### What the task requires
What the task needs is the data below, written out verbatim.

### Source data
★ ★ ★ ★ ★ ★ ★
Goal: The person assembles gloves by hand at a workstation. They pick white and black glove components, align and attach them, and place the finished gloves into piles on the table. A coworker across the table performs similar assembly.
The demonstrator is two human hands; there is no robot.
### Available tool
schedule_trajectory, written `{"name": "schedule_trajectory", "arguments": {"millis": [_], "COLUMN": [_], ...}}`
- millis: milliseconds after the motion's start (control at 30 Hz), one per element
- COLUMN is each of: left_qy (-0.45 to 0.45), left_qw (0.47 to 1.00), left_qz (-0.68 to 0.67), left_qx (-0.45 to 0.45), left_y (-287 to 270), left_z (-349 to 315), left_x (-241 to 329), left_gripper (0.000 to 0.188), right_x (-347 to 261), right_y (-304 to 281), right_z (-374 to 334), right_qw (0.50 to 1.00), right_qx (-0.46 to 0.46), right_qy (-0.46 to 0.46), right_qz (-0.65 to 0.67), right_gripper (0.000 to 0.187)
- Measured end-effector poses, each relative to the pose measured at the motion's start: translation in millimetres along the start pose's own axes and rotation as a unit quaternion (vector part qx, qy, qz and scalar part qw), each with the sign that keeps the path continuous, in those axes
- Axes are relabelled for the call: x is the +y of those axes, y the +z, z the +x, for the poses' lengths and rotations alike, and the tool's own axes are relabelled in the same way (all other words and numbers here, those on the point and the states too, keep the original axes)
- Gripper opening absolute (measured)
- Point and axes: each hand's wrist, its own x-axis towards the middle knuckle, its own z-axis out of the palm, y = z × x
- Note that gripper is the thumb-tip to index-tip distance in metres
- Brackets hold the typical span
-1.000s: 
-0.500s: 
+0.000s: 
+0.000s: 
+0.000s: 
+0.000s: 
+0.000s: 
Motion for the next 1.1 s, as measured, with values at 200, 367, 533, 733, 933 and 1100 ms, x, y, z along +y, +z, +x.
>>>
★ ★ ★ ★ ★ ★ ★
### Solution for this task
Goal: The person assembles gloves by hand at a workstation. They pick white and black glove components, align and attach them, and place the finished gloves into piles on the table. A coworker across the table performs similar assembly.
The demonstrator is two human hands; there is no robot.
### Available tool
schedule_trajectory, written `{"name": "schedule_trajectory", "arguments": {"millis": [_], "COLUMN": [_], ...}}`
- millis: milliseconds after the motion's start (control at 30 Hz), one per element
- COLUMN is each of: left_qy (-0.45 to 0.45), left_qw (0.47 to 1.00), left_qz (-0.68 to 0.67), left_qx (-0.45 to 0.45), left_y (-287 to 270), left_z (-349 to 315), left_x (-241 to 329), left_gripper (0.000 to 0.188), right_x (-347 to 261), right_y (-304 to 281), right_z (-374 to 334), right_qw (0.50 to 1.00), right_qx (-0.46 to 0.46), right_qy (-0.46 to 0.46), right_qz (-0.65 to 0.67), right_gripper (0.000 to 0.187)
- Measured end-effector poses, each relative to the pose measured at the motion's start: translation in millimetres along the start pose's own axes and rotation as a unit quaternion (vector part qx, qy, qz and scalar part qw), each with the sign that keeps the path continuous, in those axes
- Axes are relabelled for the call: x is the +y of those axes, y the +z, z the +x, for the poses' lengths and rotations alike, and the tool's own axes are relabelled in the same way (all other words and numbers here, those on the point and the states too, keep the original axes)
- Gripper opening absolute (measured)
- Point and axes: each hand's wrist, its own x-axis towards the middle knuckle, its own z-axis out of the palm, y = z × x
- Note that gripper is the thumb-tip to index-tip distance in metres
- Brackets hold the typical span
-1.000s: 
-0.500s: 
+0.000s: 
+0.000s: 
+0.000s: 
+0.000s: 
+0.000s: 
Motion for the next 1.1 s, as measured, with values at 200, 367, 533, 733, 933 and 1100 ms, x, y, z along +y, +z, +x.
>>>

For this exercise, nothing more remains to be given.